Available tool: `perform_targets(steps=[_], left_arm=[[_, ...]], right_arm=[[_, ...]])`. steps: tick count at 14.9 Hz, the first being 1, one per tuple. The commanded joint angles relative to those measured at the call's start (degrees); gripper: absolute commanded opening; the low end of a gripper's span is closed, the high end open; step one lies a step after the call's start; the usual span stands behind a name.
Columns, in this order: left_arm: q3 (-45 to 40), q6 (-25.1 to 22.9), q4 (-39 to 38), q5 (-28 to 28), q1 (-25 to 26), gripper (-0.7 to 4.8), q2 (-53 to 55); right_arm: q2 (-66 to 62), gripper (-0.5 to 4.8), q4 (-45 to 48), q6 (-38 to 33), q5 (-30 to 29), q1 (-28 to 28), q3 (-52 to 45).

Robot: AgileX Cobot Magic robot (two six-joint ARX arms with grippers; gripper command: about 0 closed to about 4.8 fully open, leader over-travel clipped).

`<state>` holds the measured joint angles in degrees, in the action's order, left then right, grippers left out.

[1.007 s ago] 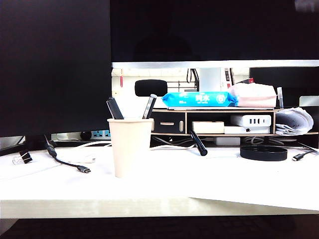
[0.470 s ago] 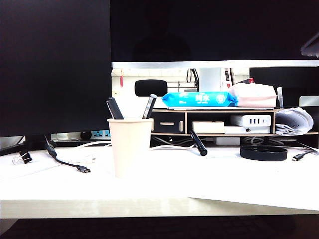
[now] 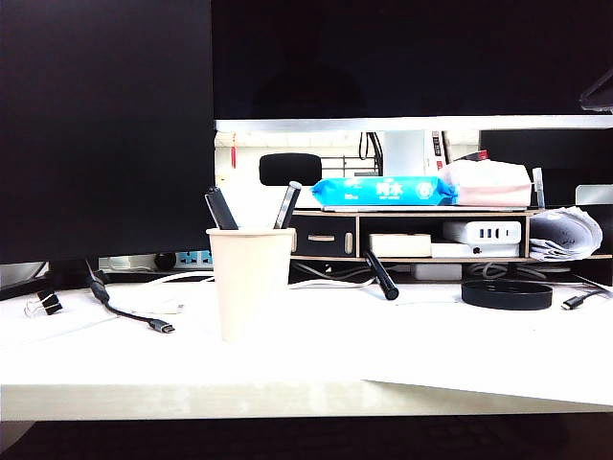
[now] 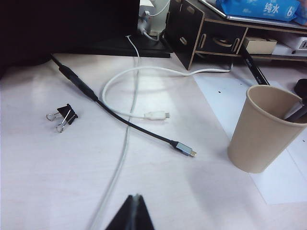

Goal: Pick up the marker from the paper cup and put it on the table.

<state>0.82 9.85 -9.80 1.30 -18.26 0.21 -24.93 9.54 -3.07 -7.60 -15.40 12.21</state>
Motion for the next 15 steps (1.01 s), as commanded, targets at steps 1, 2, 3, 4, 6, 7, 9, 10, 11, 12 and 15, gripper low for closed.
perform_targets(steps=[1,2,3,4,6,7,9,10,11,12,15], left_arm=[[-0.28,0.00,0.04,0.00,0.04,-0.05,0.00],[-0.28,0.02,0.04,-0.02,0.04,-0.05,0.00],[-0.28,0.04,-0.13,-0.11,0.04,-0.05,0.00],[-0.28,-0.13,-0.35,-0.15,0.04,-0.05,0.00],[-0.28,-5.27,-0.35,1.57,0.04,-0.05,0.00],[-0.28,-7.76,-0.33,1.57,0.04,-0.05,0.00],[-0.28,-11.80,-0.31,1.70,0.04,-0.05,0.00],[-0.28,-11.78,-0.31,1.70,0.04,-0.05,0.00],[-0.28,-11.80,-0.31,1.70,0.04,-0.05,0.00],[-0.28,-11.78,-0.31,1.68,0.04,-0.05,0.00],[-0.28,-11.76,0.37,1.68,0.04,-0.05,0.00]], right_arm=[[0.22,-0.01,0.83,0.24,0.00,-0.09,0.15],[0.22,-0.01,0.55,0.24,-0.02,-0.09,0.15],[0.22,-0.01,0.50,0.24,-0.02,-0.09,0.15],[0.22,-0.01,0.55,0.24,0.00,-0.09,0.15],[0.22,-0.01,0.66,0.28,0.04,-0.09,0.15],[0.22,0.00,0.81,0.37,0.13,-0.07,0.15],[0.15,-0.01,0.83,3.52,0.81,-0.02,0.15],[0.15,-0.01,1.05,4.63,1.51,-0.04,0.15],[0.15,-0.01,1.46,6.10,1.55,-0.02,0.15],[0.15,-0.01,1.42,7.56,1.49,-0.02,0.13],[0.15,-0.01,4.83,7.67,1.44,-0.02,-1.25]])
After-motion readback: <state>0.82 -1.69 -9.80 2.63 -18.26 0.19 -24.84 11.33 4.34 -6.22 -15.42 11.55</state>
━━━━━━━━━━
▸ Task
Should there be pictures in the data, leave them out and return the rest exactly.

▸ Reply to the task
Available tool: `perform_targets(steps=[_], left_arm=[[_, ...]], right_arm=[[_, ...]])`. steps: tick count at 14.9 Hz, the first being 1, one per tuple. The commanded joint angles relative to those measured at the call's start (degrees); gripper: absolute commanded opening; the low end of a gripper's span is closed, the high end open; step one lies a step after the call's start; the usual span stands behind a name.
Columns, in this order: left_arm: q3 (-45 to 40), q6 (-25.1 to 22.9), q4 (-39 to 38), q5 (-28 to 28), q1 (-25 to 26), gripper (-0.7 to 4.8), q2 (-53 to 55); right_arm: q2 (-66 to 62), gripper (-0.5 to 4.8), q4 (-45 to 48), q6 (-38 to 33), q5 (-30 to 29), q1 (-28 to 28), q3 (-52 to 45).

Robot: AgileX Cobot Magic robot (two six-joint ARX arms with grippers; gripper command: about 0 closed to about 4.8 fully open, leader over-travel clipped).

`<state>` holds the measured joint angles in degrees, in the action's order, left then right, grippers left out.

[1.007 s ago] 
[0.470 s ago] 
[now] 
[now] 

Goal: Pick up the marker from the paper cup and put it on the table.

<state>0.82 9.85 -9.80 1.30 -18.26 0.21 -24.93 9.54 -3.07 -7.60 -15.40 12.21</state>
Motion for the next 15 steps (1.01 s), as commanded, targets at steps 1, 2, 3, 4, 6, 7, 9, 10, 11, 12 and 15, gripper low for closed.
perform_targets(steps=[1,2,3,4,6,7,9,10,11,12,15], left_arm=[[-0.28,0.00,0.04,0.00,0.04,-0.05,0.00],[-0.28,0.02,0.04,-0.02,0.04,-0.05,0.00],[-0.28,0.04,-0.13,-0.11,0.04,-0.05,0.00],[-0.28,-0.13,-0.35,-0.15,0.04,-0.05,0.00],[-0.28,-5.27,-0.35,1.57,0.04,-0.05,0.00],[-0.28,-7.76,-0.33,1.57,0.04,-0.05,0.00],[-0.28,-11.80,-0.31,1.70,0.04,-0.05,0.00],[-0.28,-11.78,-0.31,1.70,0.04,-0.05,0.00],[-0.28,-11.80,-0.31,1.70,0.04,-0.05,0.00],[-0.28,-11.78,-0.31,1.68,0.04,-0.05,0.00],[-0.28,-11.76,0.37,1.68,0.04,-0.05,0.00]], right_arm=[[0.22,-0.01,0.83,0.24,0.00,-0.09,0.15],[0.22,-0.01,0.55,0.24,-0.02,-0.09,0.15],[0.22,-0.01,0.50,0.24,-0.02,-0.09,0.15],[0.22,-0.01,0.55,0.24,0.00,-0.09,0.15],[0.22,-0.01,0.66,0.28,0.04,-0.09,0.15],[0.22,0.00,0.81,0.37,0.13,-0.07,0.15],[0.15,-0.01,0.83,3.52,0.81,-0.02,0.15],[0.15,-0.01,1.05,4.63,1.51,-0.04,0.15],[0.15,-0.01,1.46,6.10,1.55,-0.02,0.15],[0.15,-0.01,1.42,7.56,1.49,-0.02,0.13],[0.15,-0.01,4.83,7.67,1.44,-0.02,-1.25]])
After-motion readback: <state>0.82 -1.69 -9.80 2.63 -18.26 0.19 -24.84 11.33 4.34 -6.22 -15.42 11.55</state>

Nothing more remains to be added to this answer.